Tulane Home Tulane Home

Inline CSS for Tulane News Articles

Law professor offers expert opinion on Twitter takeover

November 01, 2022 10:00 AM
Faith Dawson fdawson@tulane.edu
Tulane Law School professor Ann Lipton, who specializes in corporate governance, interpreted the legal issues surrounding the Elon Musk-Twitter deal. (Photo by Paula Burch-Celentano)


Tulane Law School professor Ann Lipton is the go-to source for national media covering the events surrounding Elon Musk’s Twitter takeover. Lipton, the Michael Fleishman Associate Professor in Business Law & Entrepreneurship and Associate Dean for Faculty Research at Tulane Law School, specializes in corporate governance and has stayed busy explaining the nuances of the unfolding saga up until Musk finally closed the deal this month.

“In many ways, the legal issues are pretty standard,” said Lipton over the summer. “One of the things about the case is that it's so colorful, but actually the legal issues are not that complicated. This is not the first buyer to want to back out of a deal because the markets turned. It's actually why it’s a great teaching tool … because you can illustrate pretty basic concepts with it.”

After more than six months of corporate gamesmanship — will he buy it or won’t he? — Musk finally took over the social media platform at his original offer of almost $44 billion or $54.20 a share.
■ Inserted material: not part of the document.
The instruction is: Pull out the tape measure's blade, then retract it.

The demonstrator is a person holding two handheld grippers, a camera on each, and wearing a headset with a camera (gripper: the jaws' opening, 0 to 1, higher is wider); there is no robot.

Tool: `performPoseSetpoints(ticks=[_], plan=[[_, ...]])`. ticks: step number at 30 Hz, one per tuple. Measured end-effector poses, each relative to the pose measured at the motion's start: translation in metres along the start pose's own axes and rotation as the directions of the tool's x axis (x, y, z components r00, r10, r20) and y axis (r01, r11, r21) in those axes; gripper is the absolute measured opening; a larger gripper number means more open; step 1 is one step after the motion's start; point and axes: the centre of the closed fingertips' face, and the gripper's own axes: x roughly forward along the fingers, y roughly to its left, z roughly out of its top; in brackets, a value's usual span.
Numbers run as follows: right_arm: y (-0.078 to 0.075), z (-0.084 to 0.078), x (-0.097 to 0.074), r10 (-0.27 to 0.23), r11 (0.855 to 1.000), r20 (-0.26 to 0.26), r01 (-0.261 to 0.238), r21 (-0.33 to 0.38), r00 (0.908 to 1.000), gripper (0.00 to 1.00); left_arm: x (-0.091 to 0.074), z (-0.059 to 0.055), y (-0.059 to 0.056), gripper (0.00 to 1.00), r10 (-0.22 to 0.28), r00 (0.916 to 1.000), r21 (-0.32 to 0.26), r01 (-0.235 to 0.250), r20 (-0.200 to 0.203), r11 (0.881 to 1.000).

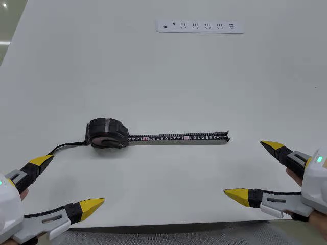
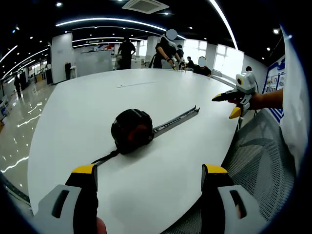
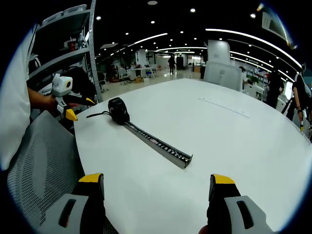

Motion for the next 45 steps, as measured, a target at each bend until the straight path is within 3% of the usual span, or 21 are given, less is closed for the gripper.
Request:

The story had been dragging on since spring, when the tech entrepreneur and free speech enthusiast previously tried to buy the company — but then he seemed to get cold feet, so Twitter sued him. Since then, Musk had been preparing to go to trial anyway to try to avoid buying the social media platform.

When the deal first soured, why wouldn’t Twitter let Musk pay the $1 billion reverse termination fee that both parties agreed to?

“If Musk only has to pay a billion dollars, that's a win for Musk — he has agreed to buy this company at well above market at a price that looks now incredibly rich — $44 billion. If he gets to walk away with doing nothing more than paying a billion dollars, that's the best possible outcome for Musk and a terrible outcome for Twitter shareholders,” Lipton said.

“It's not about whether the board thinks this is good for Twitter as a company or not, that's irrelevant at this point. The only thing that matters is for the board of Twitter is to get that cash for their shareholders” — which they finally did.

Twitter was intent on making that happen, despite Musk’s attempts to derail the sale.

“Twitter basically wants to force (Musk) to buy a company that he doesn't want — an important, big, publicly traded company,” Lipton said at the time when both parties were looking at an October 2022 trial date. “Now, that's been done before, but rarely, and never on this scale for a company with this kind of social and political footprint. Nothing like that has happened before.”

Indeed, the whole rollercoaster ride of Musk’s dealmaking probably has never happened before, either. Nonetheless, the entertaining nature of the case added some flair to the legal proceedings — both for students of the law and users of social media.